“H&M will no longer just be a fashion company, but also a data company”

“H&M is going to change from a fashion company to a data company,” and this seems to be the direction retail is heading in, largely shaped by the introduction of artificial intelligence (AI) into the sector, explained Alan Boehme, H&M’s CTO at as part of the talks taking place in Barcelona during Shoptalk Europe.

His advice to the industry: Data is everything today. We need to listen to the stories the data has to tell, not just support the story we want to tell.

Artificial intelligence, the third major revolution in retail

The three biggest technological revolutions of recent years are the Internet – the world’s most important technological revolution that has connected us all – the mobile phone – the portable computer that we all carry in our pockets – and artificial intelligence.

“These three innovations are and will continue to change everything about our daily lives, work, shopping and what we do. And that’s where we should focus our efforts, integrating those three things and what it’s going to do for us,” Boehme said.

Education would be the first step in the list of experts on how to integrate these innovations in the retail sector. He does not hesitate to point out that the second step is to understand that companies cannot do it alone: ​​“You have to want to share information with others. The only way to make it work is if you have a lot of data. of us retailers have this data within the four walls of our business.”

You need education to develop

As he says about his more than 30 years of experience working on the digitization process of various companies, “technology is never the problem, it’s actually the easiest part. People are always the problem.”

“All of the support departments in the companies are set up to prevent changes, worrying about violating the policy,” he says, citing as an example his time at Coca Cola, a large company whose policies that often prevent the flow of information including internal data dates back 150 years. Coca-Cola’s main goal is to keep the recipe secret.

“It becomes a culture that takes a long time to change. And sometimes the best way to change things is to move things outside the company and run small pilot projects, almost undercover.” Once they start to bear fruit, you can start planting them before the culture slows them down, according to a tech expert.

It’s not just about working to change, it’s also about being ready to change

“Every company has its core values ​​that it stays true to at all costs,” “but I think when you start looking for change, you have to want change,” he said.

He gives an example of how COS, one of the H&M brands, started thinking about how it could provide up-to-date inventory information online, how it would benefit employees and how it would change how it interacts with customers.

With a 60-day deadline, they then went to work researching existing technologies on the market to be able to formulate the most effective answers to these questions.

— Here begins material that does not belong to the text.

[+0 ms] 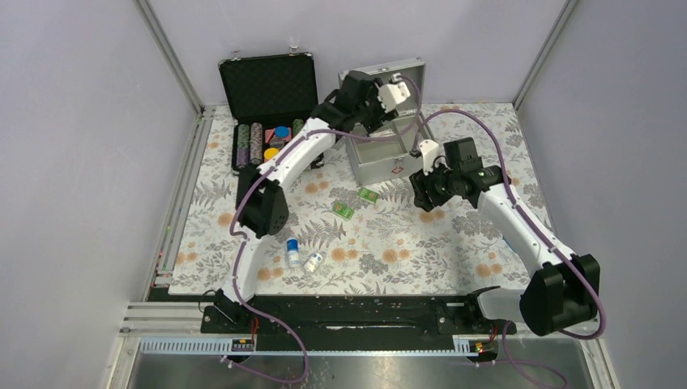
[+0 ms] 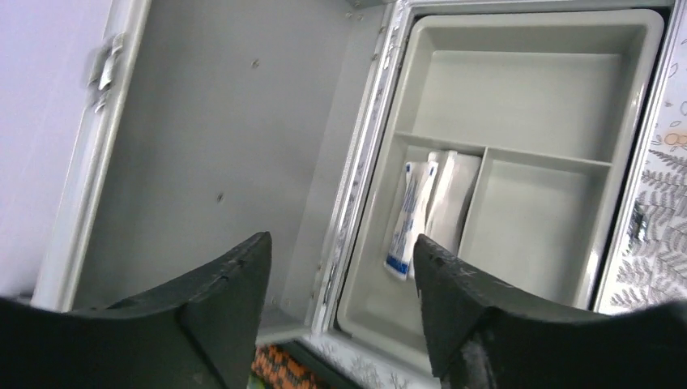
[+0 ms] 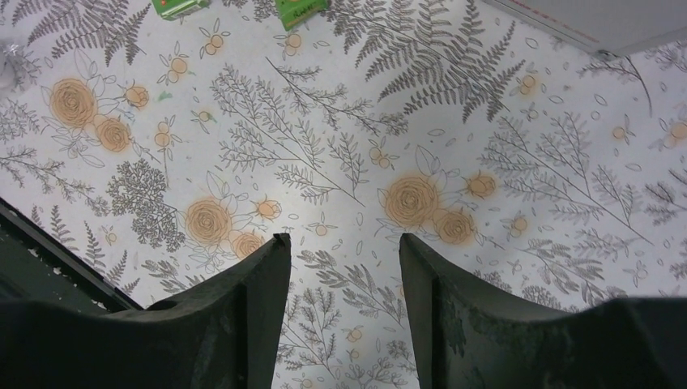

There are many opportunities in the supply chain

Archive photo: H&M Group’s smart mirrors at COS.

“When you talk about innovation, most people think you’re starting to do new things with data, that you have to start from scratch, but most of the time the answers are already there, it’s just about innovating and connecting the missing pieces,” he said.

So the H&M Group came up with the idea of ​​offering smart fitting rooms that allow customers to order items without having to leave the fitting room. The mirrors recognize products by detecting item, size and color, and in a pilot project installed at a Cos store in Beverly Hills, they also offered personalized product and styling recommendations.

“When you walk through the door, the RFID readers are built into the ceiling. Each product knows where it needs to be when you pick it up and bring it to the fitting room. If it doesn’t fit, just touch the mirror in the fitting room and someone brings you the right size, the right clothes, and then we take the old clothes back to exactly where they belong,” he explains. About how to make the most of the alarm location technology present in every store, which the company turned into an innovative solution.

How to make the best use of customer data?

Fear of lack of privacy and security often affects trust in e-commerce as people are genuinely concerned about the fact that data scientists work with consumer information.

“At H&M, we have almost 200 million people in our loyalty program,” a figure that Boehme says translates into information you can’t get anywhere else. “We need to start educating and making people feel comfortable sharing, tearing down the walls that divide us.”

The amount of information available on the Internet today is overwhelming. All the more so a digitization expert will “learn to trust machines”, i.e. algorithms. “Let the data tell the story, and let the data tell their story. And don’t try, as we’ve done so far, to make the data justify the story you want to tell.”

“We need to understand that this drastic change in business people will shape the way we will have to start looking at the new world.”

He recalls how, speaking to a fashion company a few weeks ago, they described themselves as a social media company first and a fashion company second, due to the work they did with influencers which led him to invent social communication as a way of doing business.

“I think at H&M and other brands, we’re going to have to rethink where we are, how we fit into this new world and how data will impact the future,” in order to make further progress, Boehme said.

“We’re still halfway through that journey,” but from his experience in Silicon Valley, he says AI is the future because “they don’t invest money there in anything but AI.”

Therefore, “we need to understand that this drastic change in business people will shape the way we will have to start looking at the new world”, concluded H&M’s chief technology officer.